- About this task
Pull every "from" line out of the data below.

- Recorded data

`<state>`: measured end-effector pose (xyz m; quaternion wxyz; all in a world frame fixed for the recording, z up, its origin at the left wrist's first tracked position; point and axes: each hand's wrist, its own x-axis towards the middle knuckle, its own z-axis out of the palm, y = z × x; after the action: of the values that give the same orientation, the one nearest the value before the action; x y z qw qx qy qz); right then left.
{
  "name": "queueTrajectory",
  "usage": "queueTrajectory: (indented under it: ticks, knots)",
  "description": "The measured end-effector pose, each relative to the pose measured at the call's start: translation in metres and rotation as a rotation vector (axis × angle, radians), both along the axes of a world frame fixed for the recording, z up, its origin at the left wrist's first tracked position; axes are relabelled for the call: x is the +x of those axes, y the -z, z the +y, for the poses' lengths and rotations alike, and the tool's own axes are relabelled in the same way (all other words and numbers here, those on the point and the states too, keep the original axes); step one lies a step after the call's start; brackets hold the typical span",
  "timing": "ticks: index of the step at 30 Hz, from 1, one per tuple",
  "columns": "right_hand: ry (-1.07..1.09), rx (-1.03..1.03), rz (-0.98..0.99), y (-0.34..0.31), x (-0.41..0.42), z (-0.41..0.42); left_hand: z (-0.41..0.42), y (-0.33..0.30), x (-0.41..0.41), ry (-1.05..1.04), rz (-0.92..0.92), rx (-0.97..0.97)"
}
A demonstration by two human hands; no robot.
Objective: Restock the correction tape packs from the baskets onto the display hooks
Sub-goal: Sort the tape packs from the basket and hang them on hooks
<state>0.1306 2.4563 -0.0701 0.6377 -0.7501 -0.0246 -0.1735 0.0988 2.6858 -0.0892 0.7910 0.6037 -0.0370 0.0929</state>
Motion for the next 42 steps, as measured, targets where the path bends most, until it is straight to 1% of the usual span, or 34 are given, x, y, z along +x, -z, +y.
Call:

- Response to this task
  "timing": "ticks: index of the step at 30 Hz, from 1, one per tuple",
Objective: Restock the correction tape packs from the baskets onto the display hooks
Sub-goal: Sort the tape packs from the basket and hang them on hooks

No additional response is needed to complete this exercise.